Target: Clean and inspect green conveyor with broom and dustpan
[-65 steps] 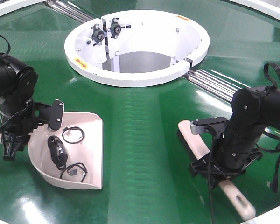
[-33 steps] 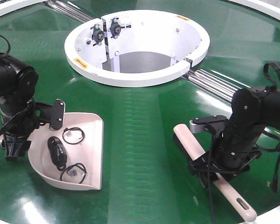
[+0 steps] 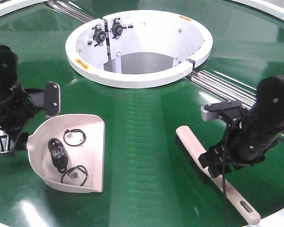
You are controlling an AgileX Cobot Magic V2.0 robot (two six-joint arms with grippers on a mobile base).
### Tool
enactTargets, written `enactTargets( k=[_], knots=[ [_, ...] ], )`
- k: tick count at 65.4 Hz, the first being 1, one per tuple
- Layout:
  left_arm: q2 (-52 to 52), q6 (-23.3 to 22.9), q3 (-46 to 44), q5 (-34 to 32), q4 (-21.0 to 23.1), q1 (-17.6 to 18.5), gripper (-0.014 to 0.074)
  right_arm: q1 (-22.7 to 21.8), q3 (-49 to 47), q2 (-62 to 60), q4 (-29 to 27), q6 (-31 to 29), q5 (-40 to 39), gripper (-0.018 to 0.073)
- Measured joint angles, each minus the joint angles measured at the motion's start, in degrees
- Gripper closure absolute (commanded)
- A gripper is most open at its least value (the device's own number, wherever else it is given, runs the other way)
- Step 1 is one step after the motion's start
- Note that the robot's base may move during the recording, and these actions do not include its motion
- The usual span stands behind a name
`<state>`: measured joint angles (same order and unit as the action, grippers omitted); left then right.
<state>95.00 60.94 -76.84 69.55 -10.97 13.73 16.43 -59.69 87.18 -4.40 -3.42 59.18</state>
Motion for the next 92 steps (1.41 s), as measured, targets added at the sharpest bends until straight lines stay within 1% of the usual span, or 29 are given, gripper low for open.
enactTargets(
  k=[10, 17, 25, 33, 40, 44, 47, 52, 58, 63, 69, 77, 85, 89, 92],
  knots=[
    [-9.0, -3.7, 0.0, 0.8, 3.8, 0.0, 0.0136, 0.0, 0.0, -8.1, 0.7, 0.0, -1.0, 0.0113],
    [-16.9, -6.2, 0.0, 1.0, 7.8, 0.0, 0.0136, 0.0, 0.0, -15.2, 1.0, 0.0, -3.3, 0.0113],
    [-26.3, -7.9, 0.0, 0.9, 12.6, 0.0, 0.0136, 0.0, 0.0, -24.1, 1.0, 0.0, -6.4, 0.0114],
    [-35.3, -14.3, 0.0, -0.5, 17.4, 0.0, 0.0136, 0.0, 0.2, -34.0, 1.4, -0.4, -9.8, 0.0114],
    [-41.9, -22.2, 0.4, -5.5, 21.1, 0.0, 0.0136, 0.0, 0.3, -41.5, 2.3, -0.5, -10.8, 0.0114],
    [-45.3, -25.6, 2.2, -9.0, 22.9, 0.0, 0.0136, 0.0, 0.4, -45.0, 2.5, -0.6, -10.9, 0.0114],
    [-48.5, -27.3, 5.1, -11.3, 23.9, 0.0, 0.0136, 0.0, 1.4, -48.0, 2.5, -0.6, -12.5, 0.0114],
    [-53.4, -28.5, 12.0, -16.3, 24.6, 0.0, 0.0136, 0.0, 5.3, -52.9, 2.7, -0.7, -16.5, 0.0114],
    [-59.2, -30.6, 22.6, -23.7, 24.6, 0.0, 0.0136, 0.0, 12.9, -59.3, 2.9, -0.7, -22.1, 0.0114],
    [-64.2, -33.2, 31.7, -30.3, 24.6, 0.0, 0.0136, 0.0, 19.9, -64.4, 2.9, -0.7, -26.7, 0.0114],
    [-68.7, -35.6, 40.9, -36.0, 24.6, 0.0, 0.0136, 0.0, 27.2, -69.4, 3.1, -0.7, -31.2, 0.0114],
    [-72.1, -38.3, 52.4, -42.9, 24.6, 0.0, 0.0136, 0.0, 37.8, -74.5, 4.4, -0.9, -37.7, 0.0114],
    [-73.7, -39.5, 60.1, -50.8, 24.7, 0.0, 0.0137, 0.0, 46.6, -76.6, 5.2, -0.9, -48.1, 0.0114],
    [-74.0, -39.8, 61.7, -54.2, 24.9, 0.0, 0.0143, 0.0, 49.5, -76.7, 5.3, -0.9, -52.8, 0.0117],
    [-74.0, -39.8, 62.1, -55.5, 24.9, 0.0, 0.0156, 0.0, 50.9, -76.9, 5.3, -0.9, -54.5, 0.0124]
  ],
)
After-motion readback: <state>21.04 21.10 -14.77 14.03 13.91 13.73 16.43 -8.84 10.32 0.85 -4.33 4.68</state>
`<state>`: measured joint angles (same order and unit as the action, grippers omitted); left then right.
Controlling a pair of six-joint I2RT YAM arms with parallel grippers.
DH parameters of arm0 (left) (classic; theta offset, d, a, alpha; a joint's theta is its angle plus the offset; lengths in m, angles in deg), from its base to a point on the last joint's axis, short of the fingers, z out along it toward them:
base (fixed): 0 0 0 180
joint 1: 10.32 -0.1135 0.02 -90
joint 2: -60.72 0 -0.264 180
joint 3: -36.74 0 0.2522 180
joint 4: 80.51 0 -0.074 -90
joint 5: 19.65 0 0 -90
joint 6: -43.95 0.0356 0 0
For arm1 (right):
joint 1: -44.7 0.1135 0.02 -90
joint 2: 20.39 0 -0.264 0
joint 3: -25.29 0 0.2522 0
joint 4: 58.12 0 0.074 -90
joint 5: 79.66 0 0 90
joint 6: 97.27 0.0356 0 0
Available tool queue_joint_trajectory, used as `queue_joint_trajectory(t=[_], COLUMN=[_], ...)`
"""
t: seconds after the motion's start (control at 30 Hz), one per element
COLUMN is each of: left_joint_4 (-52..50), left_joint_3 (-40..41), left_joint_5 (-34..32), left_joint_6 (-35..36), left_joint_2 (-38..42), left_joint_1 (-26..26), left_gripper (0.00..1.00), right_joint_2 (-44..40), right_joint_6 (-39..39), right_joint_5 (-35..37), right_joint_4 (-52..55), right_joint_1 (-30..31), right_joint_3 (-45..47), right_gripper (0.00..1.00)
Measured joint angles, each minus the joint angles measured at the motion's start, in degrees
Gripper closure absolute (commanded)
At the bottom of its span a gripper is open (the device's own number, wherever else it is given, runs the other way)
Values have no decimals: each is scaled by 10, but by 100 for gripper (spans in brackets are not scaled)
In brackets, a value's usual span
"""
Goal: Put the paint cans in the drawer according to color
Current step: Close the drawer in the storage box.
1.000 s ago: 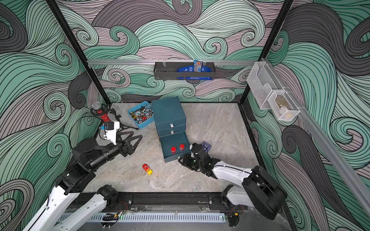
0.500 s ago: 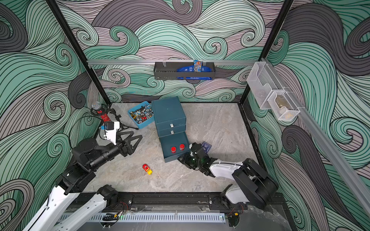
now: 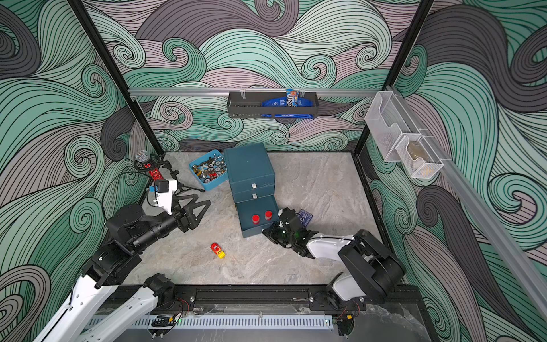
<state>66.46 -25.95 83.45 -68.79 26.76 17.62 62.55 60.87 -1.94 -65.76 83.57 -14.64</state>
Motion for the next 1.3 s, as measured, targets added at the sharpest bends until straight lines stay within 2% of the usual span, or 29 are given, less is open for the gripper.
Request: queue_joint_trajectory(t=[0.2, 0.47, 0.63, 0.87, 1.3], left_joint_4=[0, 0, -1, 0, 1], left_joint_3=[2, 8, 11, 11, 18], left_joint_5=[-1, -7, -9, -11, -13], left_joint_6=[-2, -6, -9, -9, -11], left_joint_2=[10, 16, 16, 16, 16], left_joint_1=[0, 0, 0, 0, 0], left_gripper=[22, 22, 21, 21, 22], right_joint_2=[40, 156, 196, 223, 217], right_joint_6=[-2, -12, -7, 23, 136], right_joint_5=[2, 2, 8, 14, 49], right_joint_4=[9, 13, 13, -2, -88], right_joint_1=[-22, -44, -53, -58, -50], right_joint_3=[-59, -172, -213, -225, -191], right_gripper=[100, 100, 100, 100, 99])
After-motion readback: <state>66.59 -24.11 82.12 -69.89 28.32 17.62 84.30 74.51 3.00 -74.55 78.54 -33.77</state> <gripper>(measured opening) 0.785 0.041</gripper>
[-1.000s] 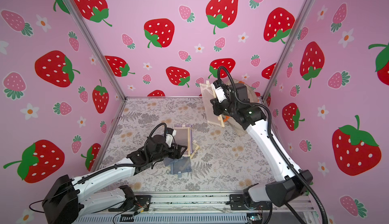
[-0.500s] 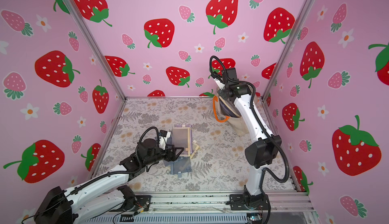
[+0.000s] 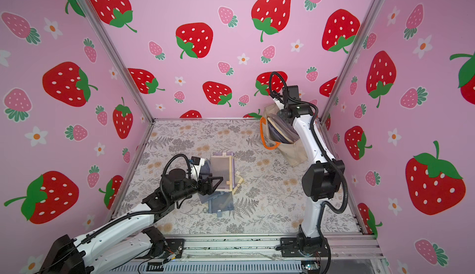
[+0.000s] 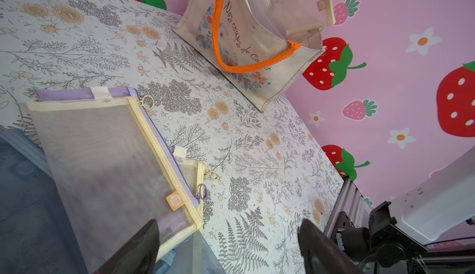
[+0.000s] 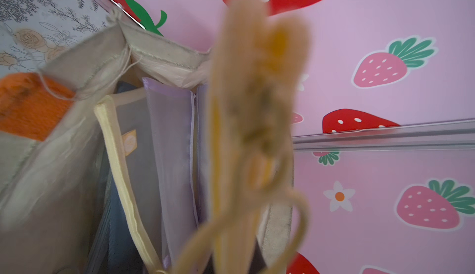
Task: Put the pencil pouch into the canvas bag
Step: Place the pencil pouch in the canvas bag.
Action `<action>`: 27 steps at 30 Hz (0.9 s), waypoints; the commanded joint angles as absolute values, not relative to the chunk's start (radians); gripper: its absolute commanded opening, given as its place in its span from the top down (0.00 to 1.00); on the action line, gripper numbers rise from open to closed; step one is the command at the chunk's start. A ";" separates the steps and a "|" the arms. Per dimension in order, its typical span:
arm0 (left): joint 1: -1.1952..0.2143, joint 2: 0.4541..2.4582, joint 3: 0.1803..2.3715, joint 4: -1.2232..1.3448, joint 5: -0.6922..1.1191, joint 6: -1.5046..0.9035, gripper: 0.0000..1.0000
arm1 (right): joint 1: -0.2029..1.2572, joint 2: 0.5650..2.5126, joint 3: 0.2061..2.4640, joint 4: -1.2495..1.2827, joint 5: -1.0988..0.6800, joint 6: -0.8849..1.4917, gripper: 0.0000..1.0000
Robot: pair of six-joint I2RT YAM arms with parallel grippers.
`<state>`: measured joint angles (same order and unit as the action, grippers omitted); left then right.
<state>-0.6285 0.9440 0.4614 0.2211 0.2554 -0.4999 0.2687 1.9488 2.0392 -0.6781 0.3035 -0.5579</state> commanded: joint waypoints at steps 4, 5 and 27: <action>-0.622 0.966 0.470 0.252 0.268 -0.487 0.13 | 0.238 1.943 1.903 -0.609 0.216 -0.526 1.00; -0.623 0.973 0.471 0.257 0.271 -0.490 0.13 | 0.232 1.938 1.883 -0.599 0.208 -0.522 1.00; -0.618 1.034 0.460 0.294 0.256 -0.495 0.13 | 0.187 2.164 2.089 -0.662 0.084 -0.378 1.00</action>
<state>-0.6243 1.0302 0.4614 0.2668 0.2626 -0.5045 0.1875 2.1540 2.0598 -0.6159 0.1059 -0.3893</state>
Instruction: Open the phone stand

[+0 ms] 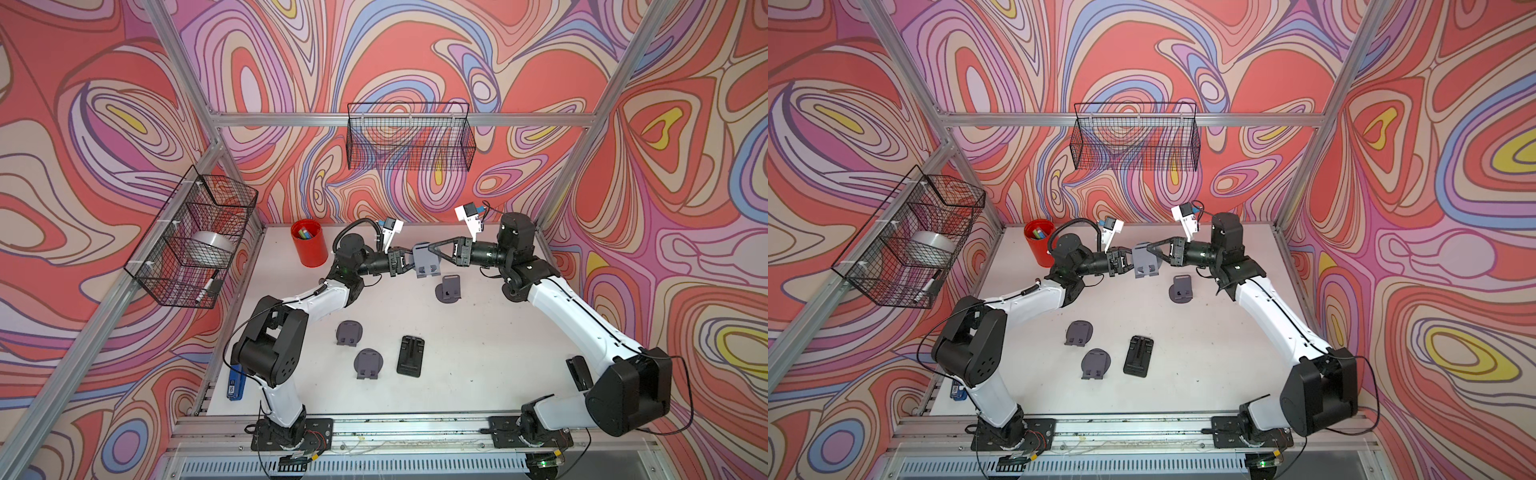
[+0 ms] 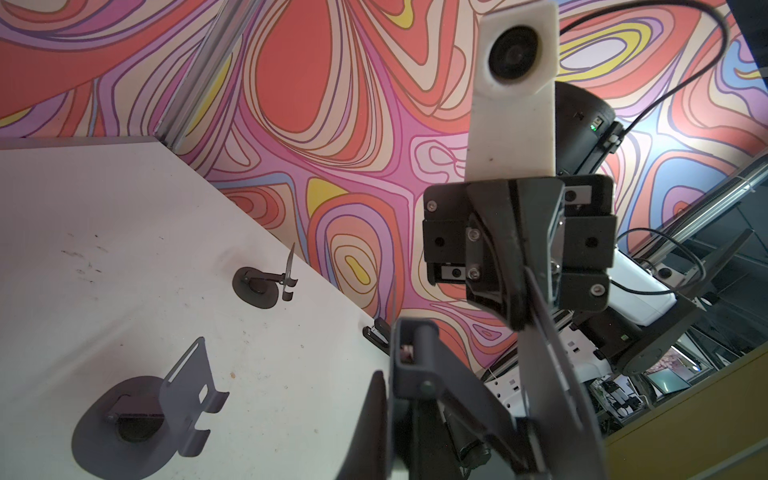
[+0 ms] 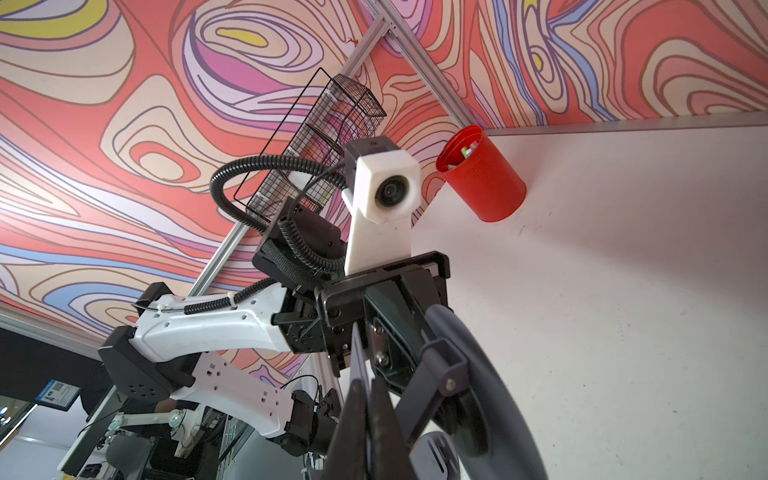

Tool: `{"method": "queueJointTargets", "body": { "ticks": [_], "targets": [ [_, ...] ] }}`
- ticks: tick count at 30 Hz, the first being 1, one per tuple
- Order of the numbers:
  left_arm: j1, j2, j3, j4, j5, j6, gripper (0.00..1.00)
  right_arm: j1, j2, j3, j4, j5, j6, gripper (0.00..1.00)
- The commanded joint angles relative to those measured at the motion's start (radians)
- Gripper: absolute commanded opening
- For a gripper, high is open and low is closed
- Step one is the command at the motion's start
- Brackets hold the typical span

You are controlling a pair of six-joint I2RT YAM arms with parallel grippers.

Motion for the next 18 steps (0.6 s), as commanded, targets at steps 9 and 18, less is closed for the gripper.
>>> {"method": "queueJointTargets", "body": {
  "ticks": [9, 18],
  "targets": [
    [0.033, 0.004, 0.078, -0.302, -0.007, 0.036, 0.0, 0.013, -0.051, 0.085, -0.241, -0.032, -0.241, 0.15],
    [0.034, -0.001, 0.175, -0.571, 0.071, 0.218, 0.0, 0.012, 0.011, 0.133, -0.344, -0.081, -0.298, 0.27]
  ]
}}
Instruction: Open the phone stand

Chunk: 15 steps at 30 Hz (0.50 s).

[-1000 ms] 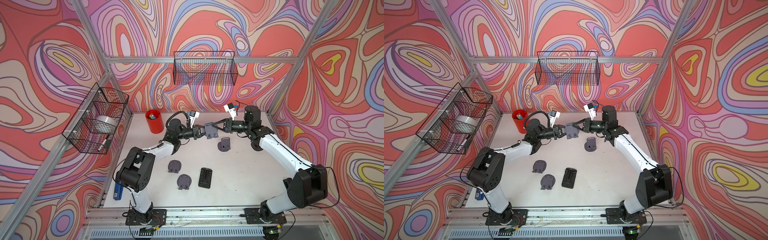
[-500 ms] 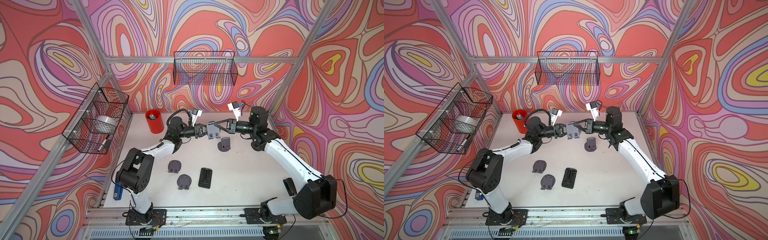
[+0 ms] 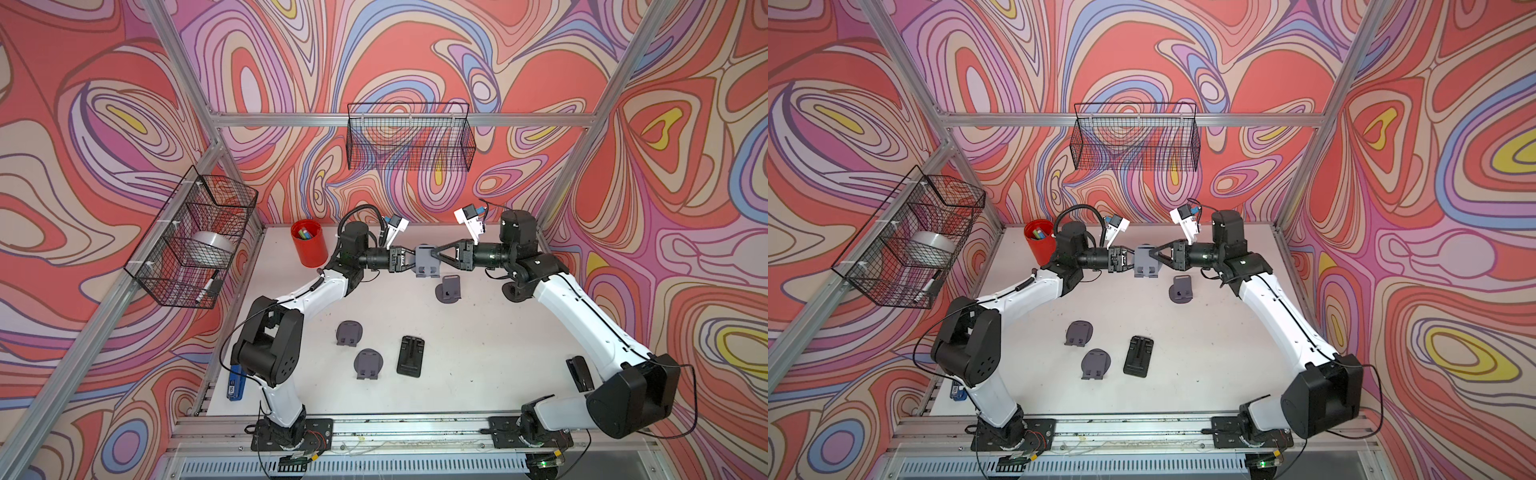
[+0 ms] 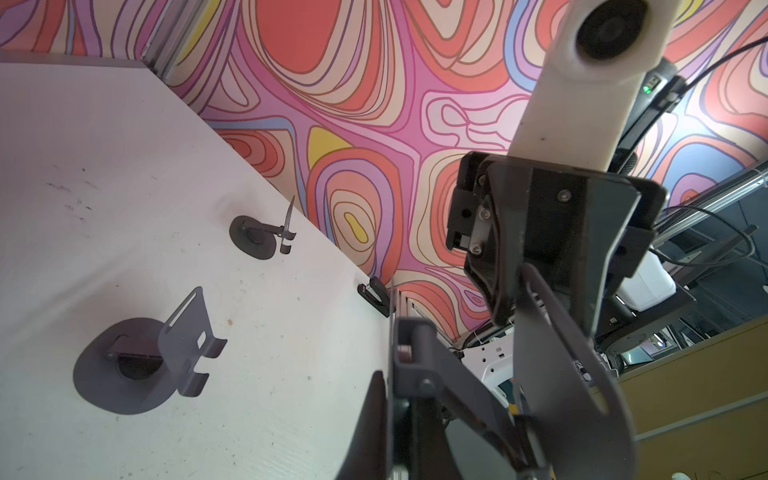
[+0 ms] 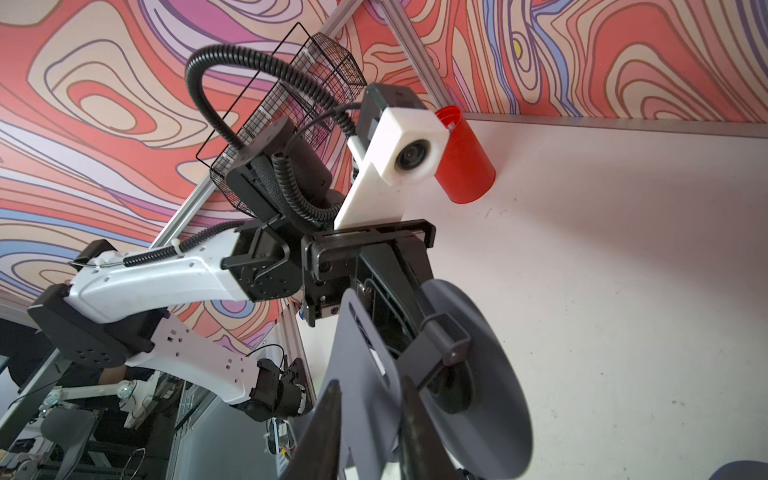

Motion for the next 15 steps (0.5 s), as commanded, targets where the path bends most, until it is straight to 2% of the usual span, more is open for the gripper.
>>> {"method": "queueJointTargets", "body": {
  "ticks": [1, 15],
  "targets": [
    [0.015, 0.001, 0.033, -0.162, -0.028, 0.063, 0.0, 0.018, 0.012, 0.036, -0.036, -0.117, -0.045, 0.28],
    [0.006, 0.0, 0.071, -0.171, -0.005, 0.068, 0.0, 0.029, 0.096, 0.104, -0.139, -0.092, -0.103, 0.32]
  ]
}}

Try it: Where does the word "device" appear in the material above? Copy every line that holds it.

Answer box:
- A gripper is most open at its least value (the device's own number, wherever else it is given, runs the other way)
At the bottom of its span a gripper is open (the device's own number, wherever else it is given, runs the other way)

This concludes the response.